» What to produce
The copy you print must match the listing exactly, with its pictures removed.

» Recorded data

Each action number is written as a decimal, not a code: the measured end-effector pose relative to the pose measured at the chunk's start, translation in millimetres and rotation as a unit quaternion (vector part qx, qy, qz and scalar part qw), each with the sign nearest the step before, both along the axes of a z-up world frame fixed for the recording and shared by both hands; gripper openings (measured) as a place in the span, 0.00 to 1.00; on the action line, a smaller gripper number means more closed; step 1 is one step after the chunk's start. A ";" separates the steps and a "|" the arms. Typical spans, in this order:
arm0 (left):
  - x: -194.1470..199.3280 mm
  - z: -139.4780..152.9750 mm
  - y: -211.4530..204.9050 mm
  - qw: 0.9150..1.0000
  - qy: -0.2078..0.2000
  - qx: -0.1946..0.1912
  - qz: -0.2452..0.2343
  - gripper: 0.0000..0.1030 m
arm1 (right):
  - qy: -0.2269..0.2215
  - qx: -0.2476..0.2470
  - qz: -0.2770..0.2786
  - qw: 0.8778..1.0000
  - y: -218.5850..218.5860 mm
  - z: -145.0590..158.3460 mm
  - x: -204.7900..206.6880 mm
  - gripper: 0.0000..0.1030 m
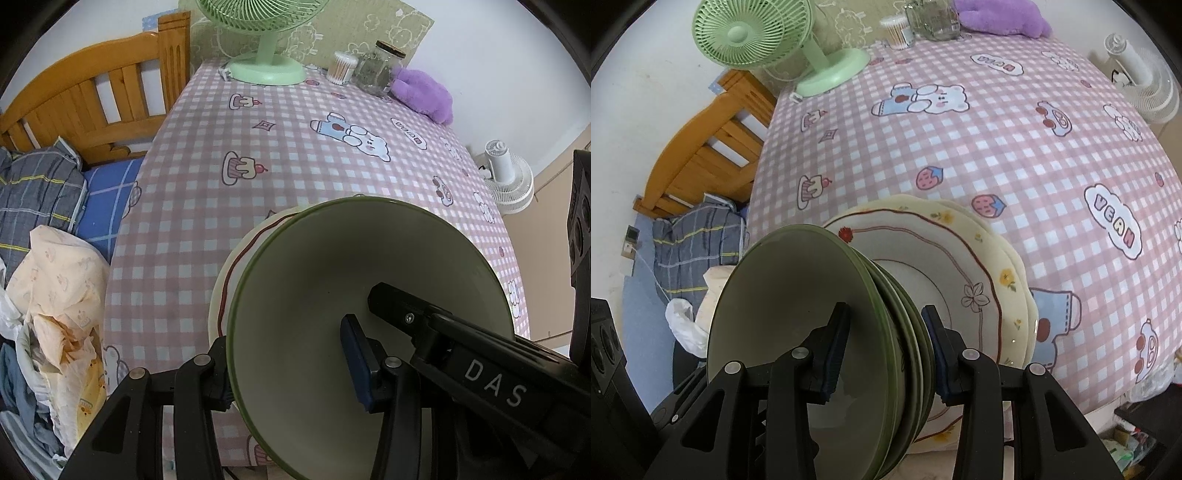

» Exercise answer
Each action number is written as a decimal, not a code: the measured end-effector pose relative to the pose measured at the chunk's start, translation in millimetres and rotation as a unit quaternion (vector part qx, qy, qz and scalar part qw), each with the sign nearest the step before, both along the axes of a z-up world frame fixed for the recording and shared by both hands; gripper openings (measured) as a place in the span, 0.00 to 1.00; on the action line, a smaller gripper number means more closed; step 1 is one step after the chunk's start. A ";" separates the steps and a "|" the arms. Typical spans, in this order:
arm0 (left):
  - x: -194.1470..199.3280 mm
  - z: -139.4780..152.9750 mm
  - y: -211.4530..204.9050 mm
  - qw: 0.9150..1.0000
  - qy: -0.2078..0.2000
  - qx: -0.1946..0.1912
  - qz: -0.2452..0.2343
  - gripper: 0.0000..0.1030 m
arm1 (right):
  - qy: -0.2269..0.2215
  - qx: -0.2476..0.2470
  - qz: -0.2770..0.2786
  - qw: 0.8778..1.0000
  - y: -218.5850..218.5860 mm
  - z: -145.0590..158.3460 mm
  - x: -204.7900..206.6880 mm
  - gripper: 0.0000..0.1030 m

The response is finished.